Saturday is always a day for catching up on chores and errands that have accumulated all week. I seem to hit the Safeway along with everyone else in the city and spend twice as long as I had intended. The weather is hot and muggy and by the time I get home I vow not to leave the air conditioning again.

My work has taught me the value of unscheduled time alone and I spend Saturday evening reading. Sunday

Sleeping late is a luxury I defend at all costs, but today I get up at the usual weekday time to go to the Kennedy Center. Tickets go on sale at noon today for the Berlin Ballet and I want to be in line before 9. I arrive in time to be among the first 20 or so in line. My vigil pays off when I am able to get good seats for the two ballet performances I want to see.

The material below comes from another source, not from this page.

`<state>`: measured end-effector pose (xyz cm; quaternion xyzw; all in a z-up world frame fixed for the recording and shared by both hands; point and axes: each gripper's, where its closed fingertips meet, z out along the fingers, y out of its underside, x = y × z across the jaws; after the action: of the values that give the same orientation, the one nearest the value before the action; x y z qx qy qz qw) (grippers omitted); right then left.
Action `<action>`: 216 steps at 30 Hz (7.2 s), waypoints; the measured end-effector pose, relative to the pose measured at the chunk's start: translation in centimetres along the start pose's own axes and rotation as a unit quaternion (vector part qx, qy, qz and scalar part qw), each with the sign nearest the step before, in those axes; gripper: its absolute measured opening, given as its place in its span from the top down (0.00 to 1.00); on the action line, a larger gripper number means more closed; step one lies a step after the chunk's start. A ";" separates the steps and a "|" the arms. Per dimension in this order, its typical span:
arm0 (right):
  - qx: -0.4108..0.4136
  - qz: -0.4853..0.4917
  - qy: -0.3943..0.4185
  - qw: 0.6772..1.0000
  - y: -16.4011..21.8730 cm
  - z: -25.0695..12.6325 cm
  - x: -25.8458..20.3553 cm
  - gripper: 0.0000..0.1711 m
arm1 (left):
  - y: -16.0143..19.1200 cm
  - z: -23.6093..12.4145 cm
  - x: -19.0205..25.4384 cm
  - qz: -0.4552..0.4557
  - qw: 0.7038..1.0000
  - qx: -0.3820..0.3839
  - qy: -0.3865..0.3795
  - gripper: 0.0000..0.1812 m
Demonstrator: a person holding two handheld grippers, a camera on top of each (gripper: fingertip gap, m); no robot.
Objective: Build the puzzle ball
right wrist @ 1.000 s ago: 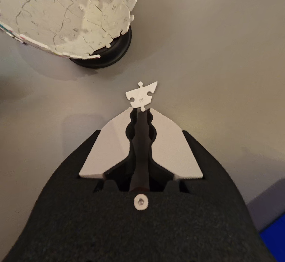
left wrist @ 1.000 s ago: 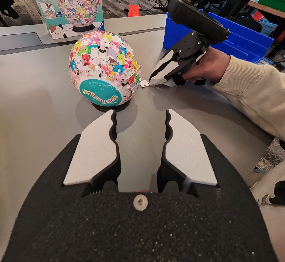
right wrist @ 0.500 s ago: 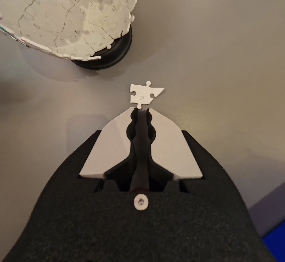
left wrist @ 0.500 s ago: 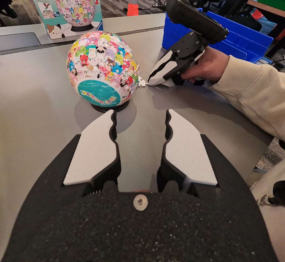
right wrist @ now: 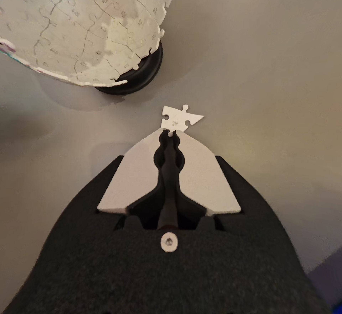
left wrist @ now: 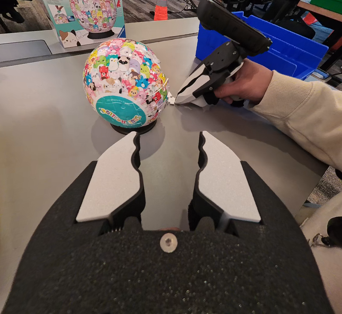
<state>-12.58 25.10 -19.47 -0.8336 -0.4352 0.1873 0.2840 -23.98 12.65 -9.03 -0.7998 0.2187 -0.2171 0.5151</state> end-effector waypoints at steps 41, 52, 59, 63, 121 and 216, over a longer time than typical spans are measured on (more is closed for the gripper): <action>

The weather today is perfect. I go to the park where I bump into a friend who had left Washington and now, a year later, has returned. In this city of transients, the direction is generally outbound, so his return is a real surprise.

Another friend from New York is in Washington this week and we attempt dinner. Washington must be the hardest place to have dinner late on Sunday. We finally settle on a place with outdoor seating where the waiter returns three times to tell us that the food we have ordered is no longer available.